Um batom é considerado arma de crime, e uma pichação um crime contra o Estado Democrático De direito. A medida é uma diminuição significativa da luta e história para que o cidadão pudesse se manifestar e viver um Estado Democrático de Direito. Uma redução significativa, para que um “novo normal”, sem oposição e com penas graves sejam aplicadas a opositores, como cassação de mandados parlamentares e prisões (naturais de crimes políticos), e com isso diretamente provocando o medo para aqueles que identificam com a ideologia conservadora.

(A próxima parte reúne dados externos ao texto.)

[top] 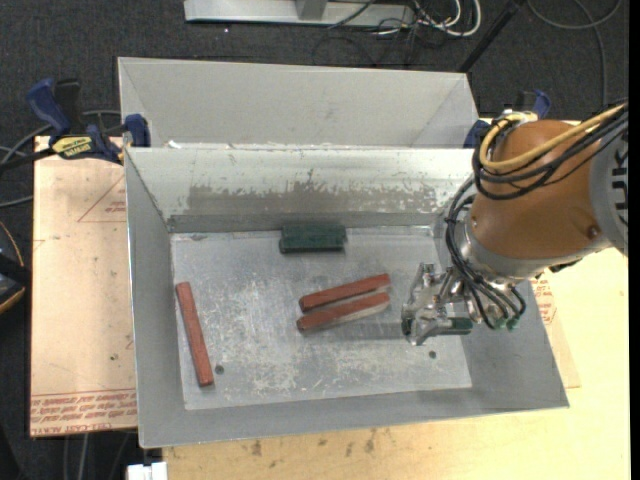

O conceito de Estado Democrático de Direito foi “sequestrado” para atender uma ideologia jurídico-socialista que foi incorporado dentro do Supremo Tribunal Federal. Por fim, e seguindo a tradição jurídica, o presente manifesto se incorpora do mais nítido direito de resistência. Direito que tem legitimidade e guarida constitucional. Resistimos ao retorno do Estado Policial, resistimos a diminuição de eficácia e aplicação dos direitos fundamentais, resistimos ao “Estado Novo” criado não por manifestação popular ou exercício de cidadania mas por usurpação e manipulação do Poder, resistimos por sermos brasileiros, patriotas e operadores do direito com o maior respeito a tradição jurídica, ao Estado Democrático de Direito e a Constituição Federal de 1988.
[1] Maritan, Jacques. Os Direitos do Homem e a Lei Natural. Ed. Livraria José Olympio: Rio de Janeiro, 1967, Pg.16
[2] Pg. 40.
[3] Carvalho, Olavo. O dever de Insultar: Carta de um terráqueo ao planeta Brasil, Vol VI. Vide Editorial: Campinas/SP, 2016Pg.39.
[4] Aquino, Tomas. Suma Teologica. Vol.VII. São Paulo: Loyola, pg.93.
[5] Saldanha, Nelson. Estado de Direito, Liberdades e Garantias. Sugestões Literarias S/A: São Paulo, 1980.Pg. 38
[6] Sousa, José Pedro, Clovis Lema Garcia, José Fraga Teixeira de Carvalho. Dicionário de Política. Ed. Centro Dom Bosco: Rio de Janeiro, 2021,Pg. 923.
[7] Costa, Fernanda Otero. Aquém da Paz e Além da Guerra. Doutrinas Essenciais- Direito Penal e Processual Penal, Vol. I – Teoria Geral do Direito Penal. Org. Gustavo Henrique Badaró. São Paulo: Revista dos Tribunais , 2015.
[8] Aquino, Tomas. Suma Teologica. Vol.VII. São Paulo: Loyola, pg.567.
[9] Saldanha, Nelson. Estado de Direito, Liberdades e Garantias. Sugestões Literarias S/A: São Paulo, 1980.Pg Pg.13.
[10] Saldanha, Nelson. Estado de Direito, Liberdades e Garantias. Sugestões Literarias S/A: São Paulo, 1980.Pg.22/23.